**EXERCISE GOAL**
Everything in the listing below should be repeated exactly.

*** Opening of DATASET CONTENT ***

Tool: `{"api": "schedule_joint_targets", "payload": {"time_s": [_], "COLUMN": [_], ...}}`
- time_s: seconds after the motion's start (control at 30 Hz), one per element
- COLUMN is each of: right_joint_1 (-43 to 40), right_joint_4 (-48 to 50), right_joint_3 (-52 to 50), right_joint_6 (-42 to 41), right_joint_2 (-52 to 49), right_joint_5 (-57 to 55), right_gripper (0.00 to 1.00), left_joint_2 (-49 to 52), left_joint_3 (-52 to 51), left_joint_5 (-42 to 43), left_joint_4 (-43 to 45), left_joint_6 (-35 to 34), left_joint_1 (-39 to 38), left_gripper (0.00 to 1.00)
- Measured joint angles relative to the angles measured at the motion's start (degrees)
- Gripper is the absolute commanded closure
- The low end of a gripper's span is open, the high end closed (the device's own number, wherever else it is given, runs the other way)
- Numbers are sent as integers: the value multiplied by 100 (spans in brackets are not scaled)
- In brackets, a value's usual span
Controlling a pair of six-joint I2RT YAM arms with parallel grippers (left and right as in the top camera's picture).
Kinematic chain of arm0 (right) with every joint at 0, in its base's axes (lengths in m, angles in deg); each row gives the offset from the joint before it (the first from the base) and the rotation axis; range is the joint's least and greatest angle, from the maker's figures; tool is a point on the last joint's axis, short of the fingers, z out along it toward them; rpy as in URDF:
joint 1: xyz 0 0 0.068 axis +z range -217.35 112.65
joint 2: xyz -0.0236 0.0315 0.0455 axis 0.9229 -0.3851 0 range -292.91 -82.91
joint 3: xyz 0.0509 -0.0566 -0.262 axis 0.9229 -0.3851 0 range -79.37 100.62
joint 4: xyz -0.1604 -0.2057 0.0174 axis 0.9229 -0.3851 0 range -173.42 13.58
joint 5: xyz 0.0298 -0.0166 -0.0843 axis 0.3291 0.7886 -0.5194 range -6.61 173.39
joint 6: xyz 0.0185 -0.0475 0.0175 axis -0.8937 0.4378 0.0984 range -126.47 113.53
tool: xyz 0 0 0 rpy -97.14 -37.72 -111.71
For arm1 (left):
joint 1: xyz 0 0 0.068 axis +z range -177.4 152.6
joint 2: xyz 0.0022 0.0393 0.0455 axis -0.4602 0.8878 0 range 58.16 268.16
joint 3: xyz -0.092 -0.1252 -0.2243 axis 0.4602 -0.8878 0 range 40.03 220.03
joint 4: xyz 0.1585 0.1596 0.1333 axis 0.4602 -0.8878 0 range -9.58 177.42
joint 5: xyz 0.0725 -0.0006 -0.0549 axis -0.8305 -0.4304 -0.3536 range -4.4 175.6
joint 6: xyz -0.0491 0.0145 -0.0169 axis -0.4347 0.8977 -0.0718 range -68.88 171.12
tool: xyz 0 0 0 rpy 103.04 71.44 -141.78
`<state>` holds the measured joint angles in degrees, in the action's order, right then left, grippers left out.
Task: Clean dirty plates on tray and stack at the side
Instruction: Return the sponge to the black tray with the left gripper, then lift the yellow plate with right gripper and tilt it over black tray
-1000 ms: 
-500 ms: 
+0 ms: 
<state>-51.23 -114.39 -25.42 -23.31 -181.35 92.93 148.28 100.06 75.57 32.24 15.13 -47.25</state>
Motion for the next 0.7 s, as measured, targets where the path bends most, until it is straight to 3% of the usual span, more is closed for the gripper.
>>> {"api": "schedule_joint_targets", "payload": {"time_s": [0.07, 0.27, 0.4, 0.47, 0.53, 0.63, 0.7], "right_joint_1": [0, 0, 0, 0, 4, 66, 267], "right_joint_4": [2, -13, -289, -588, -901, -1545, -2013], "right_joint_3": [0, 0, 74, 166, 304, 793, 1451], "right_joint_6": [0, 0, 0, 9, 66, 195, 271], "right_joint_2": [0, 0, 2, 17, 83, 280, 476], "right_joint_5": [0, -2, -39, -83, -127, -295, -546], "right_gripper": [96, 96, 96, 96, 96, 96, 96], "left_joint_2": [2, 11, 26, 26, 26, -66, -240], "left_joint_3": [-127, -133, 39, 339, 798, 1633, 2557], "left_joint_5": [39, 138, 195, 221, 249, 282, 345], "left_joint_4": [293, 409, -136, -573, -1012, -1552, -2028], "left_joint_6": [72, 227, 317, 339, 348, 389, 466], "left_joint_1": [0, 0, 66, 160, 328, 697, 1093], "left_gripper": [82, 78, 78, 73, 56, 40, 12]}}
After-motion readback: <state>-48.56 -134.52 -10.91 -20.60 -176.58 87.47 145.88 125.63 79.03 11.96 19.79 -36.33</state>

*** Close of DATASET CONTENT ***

**THE ANSWER**
Tool: `{"api": "schedule_joint_targets", "payload": {"time_s": [_], "COLUMN": [_], ...}}`
- time_s: seconds after the motion's start (control at 30 Hz), one per element
- COLUMN is each of: right_joint_1 (-43 to 40), right_joint_4 (-48 to 50), right_joint_3 (-52 to 50), right_joint_6 (-42 to 41), right_joint_2 (-52 to 49), right_joint_5 (-57 to 55), right_gripper (0.00 to 1.00), left_joint_2 (-49 to 52), left_joint_3 (-52 to 51), left_joint_5 (-42 to 43), left_joint_4 (-43 to 45), left_joint_6 (-35 to 34), left_joint_1 (-39 to 38), left_gripper (0.00 to 1.00)
- Measured joint angles relative to the angles measured at the motion's start (degrees)
- Gripper is the absolute commanded closure
- The low end of a gripper's span is open, the high end closed (the device's own number, wherever else it is given, runs the other way)
- Numbers are sent as integers: the value multiplied by 100 (spans in brackets are not scaled)
- In brackets, a value's usual span
Controlling a pair of six-joint I2RT YAM arms with parallel grippers (left and right as in the top camera's picture).
Kinematic chain of arm0 (right) with every joint at 0, in its base's axes (lengths in m, angles in deg); each row gives the offset from the joint before it (the first from the base) and the rotation axis; range is the joint's least and greatest angle, from the maker's figures; tool is a point on the last joint's axis, short of the fingers, z out along it toward them; rpy as in URDF:
joint 1: xyz 0 0 0.068 axis +z range -217.35 112.65
joint 2: xyz -0.0236 0.0315 0.0455 axis 0.9229 -0.3851 0 range -292.91 -82.91
joint 3: xyz 0.0509 -0.0566 -0.262 axis 0.9229 -0.3851 0 range -79.37 100.62
joint 4: xyz -0.1604 -0.2057 0.0174 axis 0.9229 -0.3851 0 range -173.42 13.58
joint 5: xyz 0.0298 -0.0166 -0.0843 axis 0.3291 0.7886 -0.5194 range -6.61 173.39
joint 6: xyz 0.0185 -0.0475 0.0175 axis -0.8937 0.4378 0.0984 range -126.47 113.53
tool: xyz 0 0 0 rpy -97.14 -37.72 -111.71
For arm1 (left):
joint 1: xyz 0 0 0.068 axis +z range -177.4 152.6
joint 2: xyz 0.0022 0.0393 0.0455 axis -0.4602 0.8878 0 range 58.16 268.16
joint 3: xyz -0.092 -0.1252 -0.2243 axis 0.4602 -0.8878 0 range 40.03 220.03
joint 4: xyz 0.1585 0.1596 0.1333 axis 0.4602 -0.8878 0 range -9.58 177.42
joint 5: xyz 0.0725 -0.0006 -0.0549 axis -0.8305 -0.4304 -0.3536 range -4.4 175.6
joint 6: xyz -0.0491 0.0145 -0.0169 axis -0.4347 0.8977 -0.0718 range -68.88 171.12
tool: xyz 0 0 0 rpy 103.04 71.44 -141.78
`<state>` holds the measured joint angles in degrees, in the action's order, right then left, grippers left out.
Task: Clean dirty plates on tray and stack at the side
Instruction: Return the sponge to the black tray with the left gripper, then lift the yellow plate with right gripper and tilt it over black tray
-1000 ms: 
-500 ms: 
+0 ms: 
<state>-51.23 -114.39 -25.42 -23.31 -181.35 92.93 148.28 100.06 75.57 32.24 15.13 -47.25</state>
Motion for the next 0.7 s, as measured, targets where the path bends most, until it is straight to 3% of the usual span, more is closed for the gripper.
>>> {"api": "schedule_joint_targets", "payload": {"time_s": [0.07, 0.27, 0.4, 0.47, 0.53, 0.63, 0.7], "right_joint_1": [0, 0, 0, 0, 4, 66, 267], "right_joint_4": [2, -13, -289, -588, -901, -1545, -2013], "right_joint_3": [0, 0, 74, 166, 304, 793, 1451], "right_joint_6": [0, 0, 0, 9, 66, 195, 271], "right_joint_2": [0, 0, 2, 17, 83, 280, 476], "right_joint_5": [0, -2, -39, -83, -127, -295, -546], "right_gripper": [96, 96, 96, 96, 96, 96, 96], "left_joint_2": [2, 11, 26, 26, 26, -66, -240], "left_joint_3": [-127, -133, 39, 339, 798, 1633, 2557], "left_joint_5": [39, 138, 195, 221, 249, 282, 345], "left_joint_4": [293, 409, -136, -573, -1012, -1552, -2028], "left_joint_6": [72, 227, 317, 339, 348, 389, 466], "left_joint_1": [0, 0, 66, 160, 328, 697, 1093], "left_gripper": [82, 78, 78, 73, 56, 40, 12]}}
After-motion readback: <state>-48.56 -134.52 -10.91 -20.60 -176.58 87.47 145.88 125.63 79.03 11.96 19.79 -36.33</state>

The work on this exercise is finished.